As students returned to Minneapolis schools last fall, sixth-graders and freshmen weren't the only new faces in middle school and high school.
Minneapolis police officer William Kubes was there, too. After nine years patrolling, he took an assignment watching 500 12- to 15-year-olds at Northeast Middle School. He's one of 16 officers assigned to schools this year.
"I go home happy," said Kubes, who towers over most preteens but flashes frequent, mitigating smiles. "Just being in the schools can prevent tense situations from escalating."
After a five-year hiatus during which the park police handled city schools, Minneapolis cops are back. It's the newest prong of a concerted effort by the city to tamp down juvenile crime -- a push credited with reducing the crime rate in that category 29 percent from 2006 to 2008.
Partly by intervening in problems early and partly by handling less serious incidents in the schoolhouse rather than the courthouse, the new liaison program appears to be driving that rate down even further.
Police forwarded 117 assault and 182 disorderly conduct cases to the Hennepin County attorney's office in the 2007-08 school year. Through the first half of this school year, only 40 assault cases and 31 disorderly conduct cases were opened. That puts the district on pace for a 30 percent drop in such cases by year's end, said Lt. Bryan Schafer of the Police Department's juvenile division.
"We're doing things differently now," he said. "We're trying to decriminalize 'school' behavior."
The switch back to city police [they also provided liaisons from 1966 to 2003] had strong support from Mayor R.T. Rybak, Police Chief Tim Dolan and County Attorney Mike Freeman.
Officials say the park police weren't doing a bad job, but the officials thought city cops would be more plugged into the department's strategies and better situated to ask other divisions for help.
"It's a better link," Freeman said. "It's more seamless now. The schools, city of Minneapolis, the Police Department and the county attorney's office [are] all on the same page."
Said Craig Vana, the school system's associate superintendent for emergency management:
"In the past we would have to work with two agencies. The Park Police would contact the city police. It just wasn't as straightforward. Now we're in direct contact with the juvenile division."
That, he said, has led to more early warnings about problems in surrounding neighborhoods -- some gang-related -- before they spill into the schools.
Liaisons meet with administrators at least once a month to discuss problems and strategies. They also attend teacher conferences to meet parents and have been known to act as sounding boards for teens who want to talk about college and careers.

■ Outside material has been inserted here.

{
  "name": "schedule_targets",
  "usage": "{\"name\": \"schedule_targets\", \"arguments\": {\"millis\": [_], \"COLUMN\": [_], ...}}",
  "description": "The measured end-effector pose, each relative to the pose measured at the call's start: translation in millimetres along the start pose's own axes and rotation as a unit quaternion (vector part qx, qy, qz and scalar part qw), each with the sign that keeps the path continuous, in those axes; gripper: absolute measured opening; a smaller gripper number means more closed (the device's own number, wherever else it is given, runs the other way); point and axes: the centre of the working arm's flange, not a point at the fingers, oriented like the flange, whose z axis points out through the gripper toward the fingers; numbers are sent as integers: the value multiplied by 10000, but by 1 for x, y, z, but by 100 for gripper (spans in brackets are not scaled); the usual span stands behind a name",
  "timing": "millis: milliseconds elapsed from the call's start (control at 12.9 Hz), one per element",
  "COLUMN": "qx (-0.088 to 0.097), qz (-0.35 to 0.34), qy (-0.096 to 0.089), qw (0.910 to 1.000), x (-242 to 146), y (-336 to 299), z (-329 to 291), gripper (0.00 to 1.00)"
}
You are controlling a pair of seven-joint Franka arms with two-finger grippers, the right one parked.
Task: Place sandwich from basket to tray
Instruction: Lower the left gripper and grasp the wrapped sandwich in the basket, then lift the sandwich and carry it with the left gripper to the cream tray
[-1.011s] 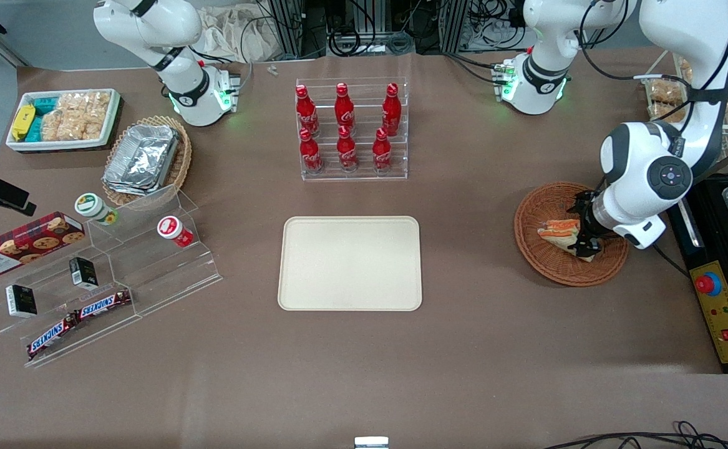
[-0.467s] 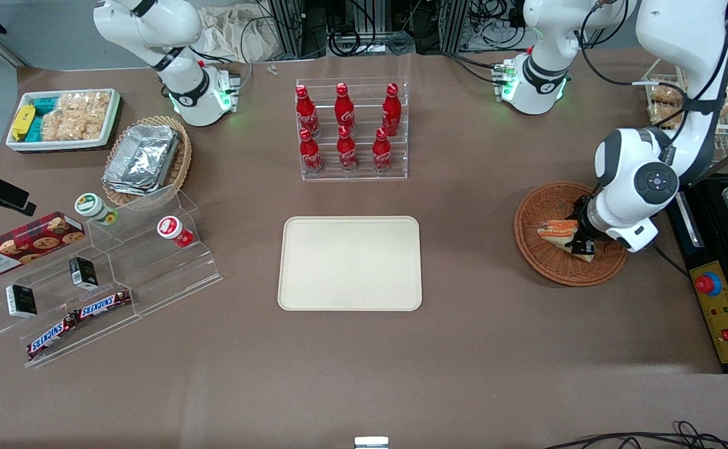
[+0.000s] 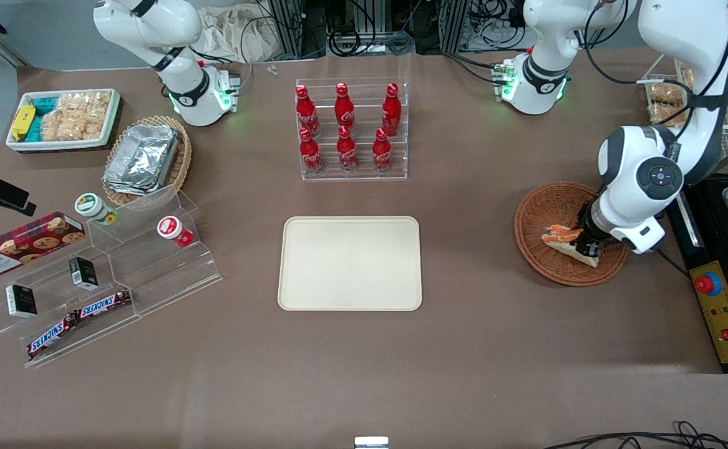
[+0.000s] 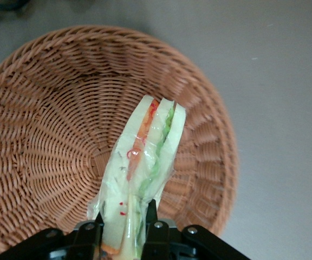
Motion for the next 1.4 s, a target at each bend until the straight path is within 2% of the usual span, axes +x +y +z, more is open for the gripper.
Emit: {"name": "schedule_targets", "arguments": {"millis": [156,311,544,700,778,933,1011,1244,1400], "qx": [273,392,304,138,52,-56,-169,-556,-837], "qz": [126,329,819,1541,2130,3272,3661,4468,4802], "qy": [72,138,117,-17,-98,-238,-312,-426,-436], "qw": [9995,9986,9961,9880,9770,9446,9299,8919,8721], "x": [-11,-35,-95,-162,-199,-260,-283,-342,-372], "y": [14,31,46,51,51,49,50,66,83], "z": [-48,-112,-200,-240,-248,-247,-241,-197,-150], "gripper": [24,16,16,16,16,16,16,16,16]}}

"People think, 'Oh, they've got an officer in the school -- it must be a rough school,' but that's not the case," said officer Keia Pettis, who's at Patrick Henry High in north Minneapolis. "It's more of a community-policing type of deal. When they need us, we're there."
Schafer, supervisor of the liaisons, said the strategy doesn't mean turning a blind eye to egregious crimes. But in the past, he said, the county attorney's office was inundated by juvenile disorderly conduct cases from school fights.
A diverse pool of officers
Kubes splits his time between Northeast Middle and three nearby elementary schools. Northeast Principal Padmini Udupa said he's a great role model. Many students know he was among more than 60 city officers deputized as a U.S. marshal during the inauguration of President Obama.
A critical part of the city's liaison strategy was hiring a diverse pool of officers committed to working with youth. About half are women and minorities, and others have special skills such as fluency in Spanish or Hmong.
Kubes says his psychology degree has come in handy in his interactions with students. Pettis is a black woman with three years in the department. She graduated from Henry in 2001.
"My old softball coach is [still] here," Pettis said. "I jumped on this because I wanted to see another avenue of policing."
Pettis said working at Henry means some teens gradually come to see her and other officers as regular people rather than as a menacing presence with a badge, a gun and a squad car.
"I've seen it work," Pettis said. "The kids don't shut down as easily [when a crisis arises], and it's easier to help."